Bell Curve The Law Talking Guy Raised by Republicans U.S. West
Well, he's kind of had it in for me ever since I accidentally ran over his dog. Actually, replace "accidentally" with "repeatedly," and replace "dog" with "son."

Monday, January 15, 2007

The Decider Strikes Again and Again...

President Bush claimed in an interview with 60 Minutes that Congress could not stop him from carrying out his "new plan" in Iraq. He had two arguments. First, he made the political argument that if Congress tried to cut funding for the deployment he would spin it as "not supporting the troops." Second, when asked if he thought he had the authority as Commander in Chief to execute this plan despite Congressional opposition, he said, "Yeah, in this situation I do."

In other news, Vice President Dick Cheney is defending a Defense Department program to monitor the financial records of hundreds of American citizens without warrants. His defense (which I heard on the radio yesterday) was that this program was something that had been going on for "some time" and he implied that therefore we should not be worried.

So apparently the Bush administration's strategy for disrupting the Democratic agenda in Congress is to provoke a constitutional crisis or two. I sincerely hope the Democrats are ready to stand up for this fight.

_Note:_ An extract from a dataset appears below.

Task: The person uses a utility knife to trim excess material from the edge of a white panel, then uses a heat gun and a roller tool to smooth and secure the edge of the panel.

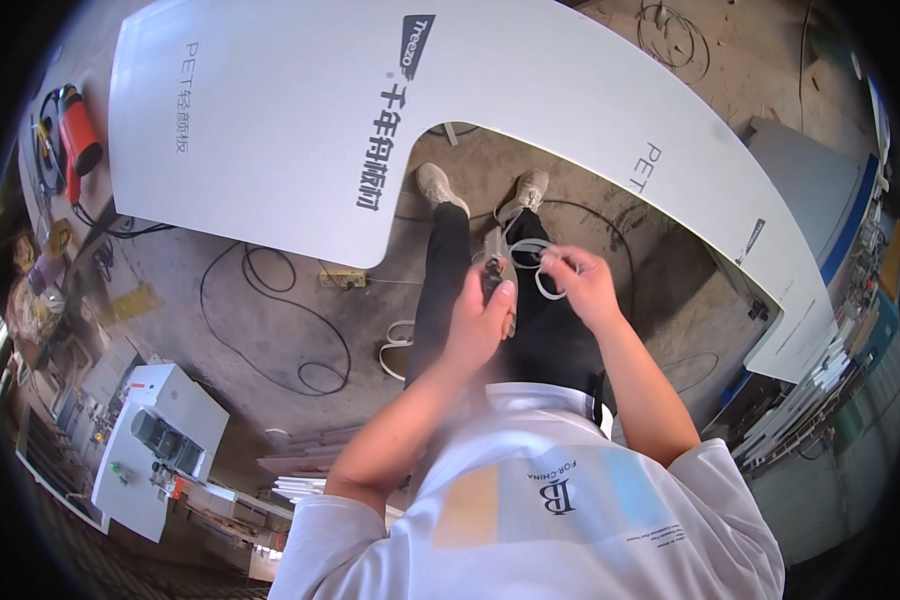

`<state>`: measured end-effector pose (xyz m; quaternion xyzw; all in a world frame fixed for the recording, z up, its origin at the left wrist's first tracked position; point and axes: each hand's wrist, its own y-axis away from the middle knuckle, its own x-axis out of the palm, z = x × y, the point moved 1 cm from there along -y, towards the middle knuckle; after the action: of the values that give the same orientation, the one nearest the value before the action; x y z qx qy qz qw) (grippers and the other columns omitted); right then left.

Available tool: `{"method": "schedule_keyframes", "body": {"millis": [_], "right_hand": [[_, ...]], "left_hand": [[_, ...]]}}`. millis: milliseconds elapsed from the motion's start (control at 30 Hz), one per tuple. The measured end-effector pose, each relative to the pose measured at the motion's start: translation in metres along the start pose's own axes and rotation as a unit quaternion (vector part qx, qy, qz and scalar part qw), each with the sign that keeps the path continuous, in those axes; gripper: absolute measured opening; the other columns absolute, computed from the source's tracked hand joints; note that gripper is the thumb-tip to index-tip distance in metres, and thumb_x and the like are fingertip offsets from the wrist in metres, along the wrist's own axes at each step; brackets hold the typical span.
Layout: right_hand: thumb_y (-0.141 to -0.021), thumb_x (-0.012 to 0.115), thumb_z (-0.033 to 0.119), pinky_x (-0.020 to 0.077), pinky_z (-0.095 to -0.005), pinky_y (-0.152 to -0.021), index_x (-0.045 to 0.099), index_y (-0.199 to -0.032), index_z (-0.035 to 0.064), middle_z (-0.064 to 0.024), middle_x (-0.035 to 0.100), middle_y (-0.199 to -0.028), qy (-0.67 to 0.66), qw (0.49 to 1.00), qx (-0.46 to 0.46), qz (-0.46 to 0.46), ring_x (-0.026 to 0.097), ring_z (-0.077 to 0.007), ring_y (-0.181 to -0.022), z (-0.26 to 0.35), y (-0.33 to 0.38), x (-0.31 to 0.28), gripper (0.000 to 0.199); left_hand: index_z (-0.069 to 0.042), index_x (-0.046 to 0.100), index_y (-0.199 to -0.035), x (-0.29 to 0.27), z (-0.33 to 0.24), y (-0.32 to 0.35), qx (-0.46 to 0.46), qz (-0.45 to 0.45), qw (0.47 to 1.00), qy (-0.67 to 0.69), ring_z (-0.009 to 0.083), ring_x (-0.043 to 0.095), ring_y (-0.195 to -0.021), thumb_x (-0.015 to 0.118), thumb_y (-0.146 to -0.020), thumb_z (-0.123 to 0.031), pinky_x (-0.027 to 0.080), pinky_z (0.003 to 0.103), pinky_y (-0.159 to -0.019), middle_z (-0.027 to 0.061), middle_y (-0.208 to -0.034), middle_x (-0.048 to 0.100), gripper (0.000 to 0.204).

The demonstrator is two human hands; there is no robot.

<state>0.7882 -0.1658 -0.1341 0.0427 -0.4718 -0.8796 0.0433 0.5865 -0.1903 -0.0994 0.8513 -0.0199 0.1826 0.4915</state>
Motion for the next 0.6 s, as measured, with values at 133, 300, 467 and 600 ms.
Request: {"method": "schedule_keyframes", "body": {"millis": [133,300,467,600], "right_hand": [[-0.090,0.082,0.034,0.0567,-0.0357,-0.084,0.075,-0.117,0.0025,-0.0095,0.077,-0.101,0.257,0.944,-0.154,-0.140,0.073,-0.0237,-0.093,0.009,-0.011,-0.032,0.042],[-0.089,0.082,0.029,0.0567,-0.0349,-0.078,0.078,-0.101,0.0024,-0.0103,0.078,-0.095,0.293,0.915,-0.254,-0.115,0.074,-0.0254,-0.086,0.032,-0.016,-0.047,0.030],[-0.091,0.082,0.027,0.0477,-0.0285,-0.060,0.077,-0.087,0.0013,-0.0053,0.072,-0.071,0.185,0.958,-0.206,-0.079,0.060,-0.0105,-0.062,0.080,-0.012,0.014,0.027],[-0.097,0.077,0.028,0.0476,-0.0270,-0.059,0.073,-0.094,-0.0001,-0.0004,0.070,-0.079,-0.006,0.990,-0.134,-0.046,0.057,-0.0083,-0.063,0.095,-0.033,0.068,0.029]], "left_hand": [[-0.004,0.054,-0.129,-0.001,-0.010,0.000,0.057,-0.068,0.996,-0.033,0.0073,0.051,-0.058,0.050,-0.111,-0.019,0.043,0.024,-0.052,0.0008,-0.081,0.059,0.025],[-0.002,0.056,-0.125,-0.005,-0.040,-0.001,0.084,-0.054,0.994,-0.041,0.0084,0.054,-0.061,0.050,-0.111,-0.024,0.045,0.024,-0.055,0.0028,-0.083,0.061,0.026],[-0.001,0.055,-0.125,-0.010,-0.079,-0.009,0.129,-0.031,0.989,-0.067,0.0099,0.055,-0.061,0.049,-0.112,-0.032,0.047,0.025,-0.057,0.0047,-0.083,0.061,0.033],[-0.002,0.056,-0.123,-0.016,-0.105,-0.025,0.121,-0.024,0.989,-0.081,0.0104,0.053,-0.059,0.049,-0.112,-0.033,0.045,0.025,-0.055,0.0039,-0.080,0.059,0.034]]}}
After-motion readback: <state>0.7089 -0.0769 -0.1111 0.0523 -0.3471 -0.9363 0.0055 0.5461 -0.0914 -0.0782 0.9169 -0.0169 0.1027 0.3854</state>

I can think of few more important things they could do than use the power of Congress to finally enforce some limits (any limits) on this out of control Bush administration!


Anonymous said...

Let's talk about the War Powers act. Can Congress revoke or otherwise restrict the President's power in this area? It seems reasonable that Congress should not be able to interfere with the President's powers as Commander-in-Chief, but it is the Congress that should be able to determine whether we are at war. The original war authorization no longer applies, so Congress should revisit the question and issue a new authorization with some restrictions... restrictions that will put an end to this fiasco and ultimately bring our troops home.

The original "resolution Congress issued on October 22, 2002, the "Joint Resolution to Authorize the Use of United States Armed Forces Against Iraq," begins with a list of complaints against Saddam Hussein and then gives its explicit authorization as follows:

"The President is authorized to use the Armed Forces of the United States as he determines to be necessary and appropriate in order to: (1) defend the national security of the United States against the continuing threat posed by Iraq; and (2) enforce all relevant United Nations Security Council Resolutions regarding Iraq."

Since the Iraq discussed in the resolution no longer exists and since the U.N. Security Council resolutions are also now moot... one can argue that the purposes for which force was authorized have been met, and Congress now has the opportunity to reframe the continued use of our troops in that area of the world.

Let's challenge the notion that the President, and the President alone, can dictate foreign policy. And let's sort out the War Powers act once and for all. What do the experts on this blog think about this idea? Am I barking up the wrong tree?

Anonymous said...

Dr. S. I would defer to LTG on these kinds of constitutional questions but in my opinion I don't think you are barking up the wrong tree.

If we accept that the President can unilaterally declare a state of war and that once he does that, Congress cannot check his authority either with their legislative capacity to limit his conduct of the war abroad (or at home!) or through their control of the budget.

I don't think the men who debated, wrote, debated again and then finally ratified the Constitution would have agreed to such a powerful executive.

LTG, does the constitutional law on this issue suggest what the prevailing interpretation is right now?